Among these entries, how many lines contain "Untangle"? Say the number and nothing else.

------------------------

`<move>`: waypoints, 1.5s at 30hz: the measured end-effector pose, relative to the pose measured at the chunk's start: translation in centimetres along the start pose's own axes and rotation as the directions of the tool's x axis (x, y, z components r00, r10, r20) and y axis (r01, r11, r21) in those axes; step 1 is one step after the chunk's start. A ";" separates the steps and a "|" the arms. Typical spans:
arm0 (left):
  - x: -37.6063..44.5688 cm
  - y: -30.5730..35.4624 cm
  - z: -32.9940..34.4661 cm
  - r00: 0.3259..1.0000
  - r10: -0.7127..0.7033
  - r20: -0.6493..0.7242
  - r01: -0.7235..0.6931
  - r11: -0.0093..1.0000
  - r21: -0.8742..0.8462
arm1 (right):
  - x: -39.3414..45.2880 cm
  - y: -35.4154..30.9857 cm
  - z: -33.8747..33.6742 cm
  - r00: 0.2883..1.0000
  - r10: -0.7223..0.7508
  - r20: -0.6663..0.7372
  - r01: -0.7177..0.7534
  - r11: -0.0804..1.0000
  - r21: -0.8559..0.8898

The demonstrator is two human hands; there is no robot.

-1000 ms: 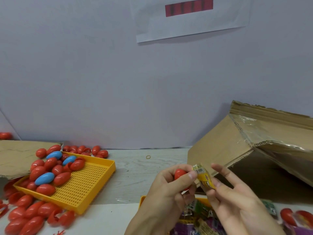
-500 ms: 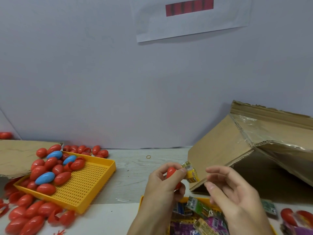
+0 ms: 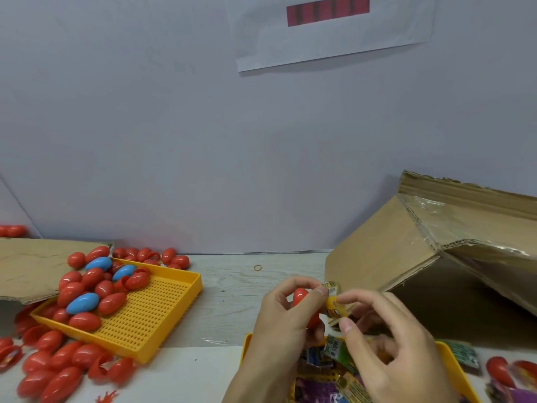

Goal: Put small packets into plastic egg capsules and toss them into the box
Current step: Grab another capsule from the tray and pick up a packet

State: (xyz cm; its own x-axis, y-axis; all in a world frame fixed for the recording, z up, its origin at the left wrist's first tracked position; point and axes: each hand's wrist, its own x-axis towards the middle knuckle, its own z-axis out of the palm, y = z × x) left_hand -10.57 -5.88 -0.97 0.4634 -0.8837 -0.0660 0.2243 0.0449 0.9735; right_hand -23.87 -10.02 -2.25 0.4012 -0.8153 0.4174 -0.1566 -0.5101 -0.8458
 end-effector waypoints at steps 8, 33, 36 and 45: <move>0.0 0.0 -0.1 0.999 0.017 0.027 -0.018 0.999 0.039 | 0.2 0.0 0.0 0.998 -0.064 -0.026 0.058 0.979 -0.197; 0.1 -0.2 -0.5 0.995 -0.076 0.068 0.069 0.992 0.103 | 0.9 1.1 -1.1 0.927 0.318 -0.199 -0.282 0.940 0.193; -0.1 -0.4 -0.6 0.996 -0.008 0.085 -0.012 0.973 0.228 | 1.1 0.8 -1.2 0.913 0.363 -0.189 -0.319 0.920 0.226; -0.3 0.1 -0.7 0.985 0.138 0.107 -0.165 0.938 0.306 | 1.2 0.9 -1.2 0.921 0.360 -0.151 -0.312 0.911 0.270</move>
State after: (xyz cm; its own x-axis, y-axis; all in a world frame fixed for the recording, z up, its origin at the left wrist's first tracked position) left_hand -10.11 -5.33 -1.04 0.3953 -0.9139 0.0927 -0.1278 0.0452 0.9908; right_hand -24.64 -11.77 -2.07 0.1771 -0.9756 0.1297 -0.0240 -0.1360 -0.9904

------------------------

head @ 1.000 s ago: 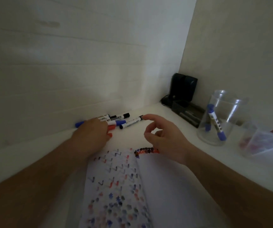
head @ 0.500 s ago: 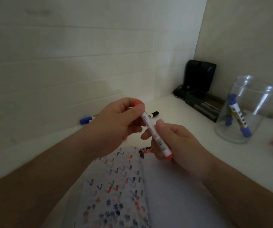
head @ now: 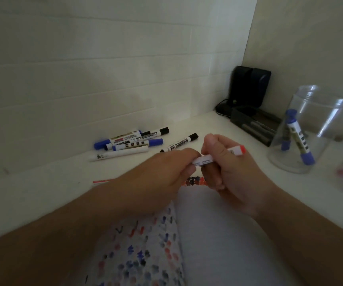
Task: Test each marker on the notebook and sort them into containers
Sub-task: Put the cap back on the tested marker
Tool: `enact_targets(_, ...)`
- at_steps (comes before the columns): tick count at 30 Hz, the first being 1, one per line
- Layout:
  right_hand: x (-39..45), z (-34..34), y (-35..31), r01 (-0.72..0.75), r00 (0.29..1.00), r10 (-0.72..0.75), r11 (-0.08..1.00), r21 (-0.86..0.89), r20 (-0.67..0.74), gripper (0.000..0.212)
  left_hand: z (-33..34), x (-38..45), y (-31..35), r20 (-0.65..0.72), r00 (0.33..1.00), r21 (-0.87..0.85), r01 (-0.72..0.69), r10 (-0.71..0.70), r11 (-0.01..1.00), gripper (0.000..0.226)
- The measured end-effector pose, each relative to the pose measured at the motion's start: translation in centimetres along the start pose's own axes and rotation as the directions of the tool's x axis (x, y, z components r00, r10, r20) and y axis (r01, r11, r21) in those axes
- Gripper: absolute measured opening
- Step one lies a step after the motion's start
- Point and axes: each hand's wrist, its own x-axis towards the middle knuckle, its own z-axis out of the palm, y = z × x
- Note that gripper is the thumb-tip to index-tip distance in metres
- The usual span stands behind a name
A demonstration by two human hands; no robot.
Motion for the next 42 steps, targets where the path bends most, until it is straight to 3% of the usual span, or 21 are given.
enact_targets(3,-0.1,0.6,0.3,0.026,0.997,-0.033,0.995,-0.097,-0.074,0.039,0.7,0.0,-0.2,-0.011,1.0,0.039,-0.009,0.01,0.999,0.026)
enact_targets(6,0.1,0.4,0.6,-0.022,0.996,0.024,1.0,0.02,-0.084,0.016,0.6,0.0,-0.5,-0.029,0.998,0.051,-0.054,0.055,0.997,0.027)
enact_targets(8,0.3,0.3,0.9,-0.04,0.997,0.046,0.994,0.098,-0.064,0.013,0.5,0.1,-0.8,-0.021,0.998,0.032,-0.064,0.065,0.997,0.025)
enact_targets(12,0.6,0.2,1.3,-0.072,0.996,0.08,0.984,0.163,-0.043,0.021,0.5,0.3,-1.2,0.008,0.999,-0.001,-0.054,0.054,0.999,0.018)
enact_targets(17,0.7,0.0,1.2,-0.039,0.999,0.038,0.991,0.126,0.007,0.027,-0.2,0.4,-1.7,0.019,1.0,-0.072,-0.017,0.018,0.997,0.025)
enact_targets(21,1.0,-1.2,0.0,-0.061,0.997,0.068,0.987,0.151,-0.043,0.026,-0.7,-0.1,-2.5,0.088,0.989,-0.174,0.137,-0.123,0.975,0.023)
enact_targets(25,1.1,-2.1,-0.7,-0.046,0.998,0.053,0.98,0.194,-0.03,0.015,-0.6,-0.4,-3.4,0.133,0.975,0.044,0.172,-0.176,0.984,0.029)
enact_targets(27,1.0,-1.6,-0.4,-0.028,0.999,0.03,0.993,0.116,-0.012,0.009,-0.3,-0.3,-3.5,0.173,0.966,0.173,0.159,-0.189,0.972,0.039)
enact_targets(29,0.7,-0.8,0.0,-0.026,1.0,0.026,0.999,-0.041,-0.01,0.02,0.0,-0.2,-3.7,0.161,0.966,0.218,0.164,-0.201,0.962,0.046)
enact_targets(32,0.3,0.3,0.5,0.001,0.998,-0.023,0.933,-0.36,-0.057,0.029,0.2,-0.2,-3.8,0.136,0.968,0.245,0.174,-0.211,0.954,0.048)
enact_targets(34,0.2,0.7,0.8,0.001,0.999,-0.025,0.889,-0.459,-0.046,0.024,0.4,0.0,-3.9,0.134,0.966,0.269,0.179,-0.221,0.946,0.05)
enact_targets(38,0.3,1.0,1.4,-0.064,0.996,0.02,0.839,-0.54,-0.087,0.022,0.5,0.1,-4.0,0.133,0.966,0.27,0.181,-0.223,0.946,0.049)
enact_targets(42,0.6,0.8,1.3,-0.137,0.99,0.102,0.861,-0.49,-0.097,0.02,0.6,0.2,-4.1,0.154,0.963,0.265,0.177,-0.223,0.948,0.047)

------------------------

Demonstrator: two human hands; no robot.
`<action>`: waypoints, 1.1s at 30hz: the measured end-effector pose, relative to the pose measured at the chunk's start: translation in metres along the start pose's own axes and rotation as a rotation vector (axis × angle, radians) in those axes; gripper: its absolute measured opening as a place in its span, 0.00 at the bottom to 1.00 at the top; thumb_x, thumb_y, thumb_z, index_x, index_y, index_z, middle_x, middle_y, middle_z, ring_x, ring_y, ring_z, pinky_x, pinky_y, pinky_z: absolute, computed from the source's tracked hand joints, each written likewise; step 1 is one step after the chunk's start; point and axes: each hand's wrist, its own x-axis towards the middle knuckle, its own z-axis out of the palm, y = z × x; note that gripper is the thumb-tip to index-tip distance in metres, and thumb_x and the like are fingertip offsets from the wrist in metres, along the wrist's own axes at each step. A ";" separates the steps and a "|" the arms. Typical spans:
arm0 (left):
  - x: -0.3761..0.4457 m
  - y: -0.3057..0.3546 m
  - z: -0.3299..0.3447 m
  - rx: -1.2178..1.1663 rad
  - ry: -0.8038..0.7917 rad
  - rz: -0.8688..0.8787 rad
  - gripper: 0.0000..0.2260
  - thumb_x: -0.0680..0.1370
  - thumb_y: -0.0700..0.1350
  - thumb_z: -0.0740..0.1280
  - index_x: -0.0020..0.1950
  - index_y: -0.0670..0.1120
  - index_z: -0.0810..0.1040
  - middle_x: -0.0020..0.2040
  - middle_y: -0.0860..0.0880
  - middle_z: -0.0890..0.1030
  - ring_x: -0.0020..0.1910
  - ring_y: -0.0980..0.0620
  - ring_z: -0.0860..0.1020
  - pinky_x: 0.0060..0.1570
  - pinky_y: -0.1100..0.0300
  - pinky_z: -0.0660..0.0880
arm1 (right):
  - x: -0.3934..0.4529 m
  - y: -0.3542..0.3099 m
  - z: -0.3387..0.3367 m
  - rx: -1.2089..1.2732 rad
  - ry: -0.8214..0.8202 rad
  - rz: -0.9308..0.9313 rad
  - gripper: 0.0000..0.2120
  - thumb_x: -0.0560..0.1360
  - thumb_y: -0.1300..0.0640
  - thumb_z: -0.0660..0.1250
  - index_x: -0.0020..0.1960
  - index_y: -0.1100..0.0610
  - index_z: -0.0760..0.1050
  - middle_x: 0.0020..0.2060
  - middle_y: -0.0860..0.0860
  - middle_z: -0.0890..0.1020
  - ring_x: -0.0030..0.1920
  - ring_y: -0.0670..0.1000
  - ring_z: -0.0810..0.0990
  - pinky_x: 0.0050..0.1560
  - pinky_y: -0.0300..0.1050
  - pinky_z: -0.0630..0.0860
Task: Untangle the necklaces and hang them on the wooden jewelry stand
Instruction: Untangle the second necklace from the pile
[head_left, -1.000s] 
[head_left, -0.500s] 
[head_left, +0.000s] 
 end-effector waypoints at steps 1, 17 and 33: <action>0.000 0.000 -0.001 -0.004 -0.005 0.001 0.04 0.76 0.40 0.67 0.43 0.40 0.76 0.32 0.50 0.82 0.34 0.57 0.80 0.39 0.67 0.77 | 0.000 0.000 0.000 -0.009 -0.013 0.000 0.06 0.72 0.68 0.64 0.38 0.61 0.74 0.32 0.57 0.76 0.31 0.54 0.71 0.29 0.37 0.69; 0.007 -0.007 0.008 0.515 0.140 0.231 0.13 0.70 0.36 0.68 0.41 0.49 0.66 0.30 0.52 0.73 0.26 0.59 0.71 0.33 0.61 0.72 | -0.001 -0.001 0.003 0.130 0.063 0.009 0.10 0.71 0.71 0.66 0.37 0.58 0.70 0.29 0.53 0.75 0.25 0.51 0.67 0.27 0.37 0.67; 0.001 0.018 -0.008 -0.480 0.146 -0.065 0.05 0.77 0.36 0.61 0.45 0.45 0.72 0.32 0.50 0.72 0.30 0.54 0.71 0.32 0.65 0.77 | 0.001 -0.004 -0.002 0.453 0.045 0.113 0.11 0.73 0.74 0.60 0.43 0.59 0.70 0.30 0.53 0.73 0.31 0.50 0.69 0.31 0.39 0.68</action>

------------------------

◆ Solved problem: 2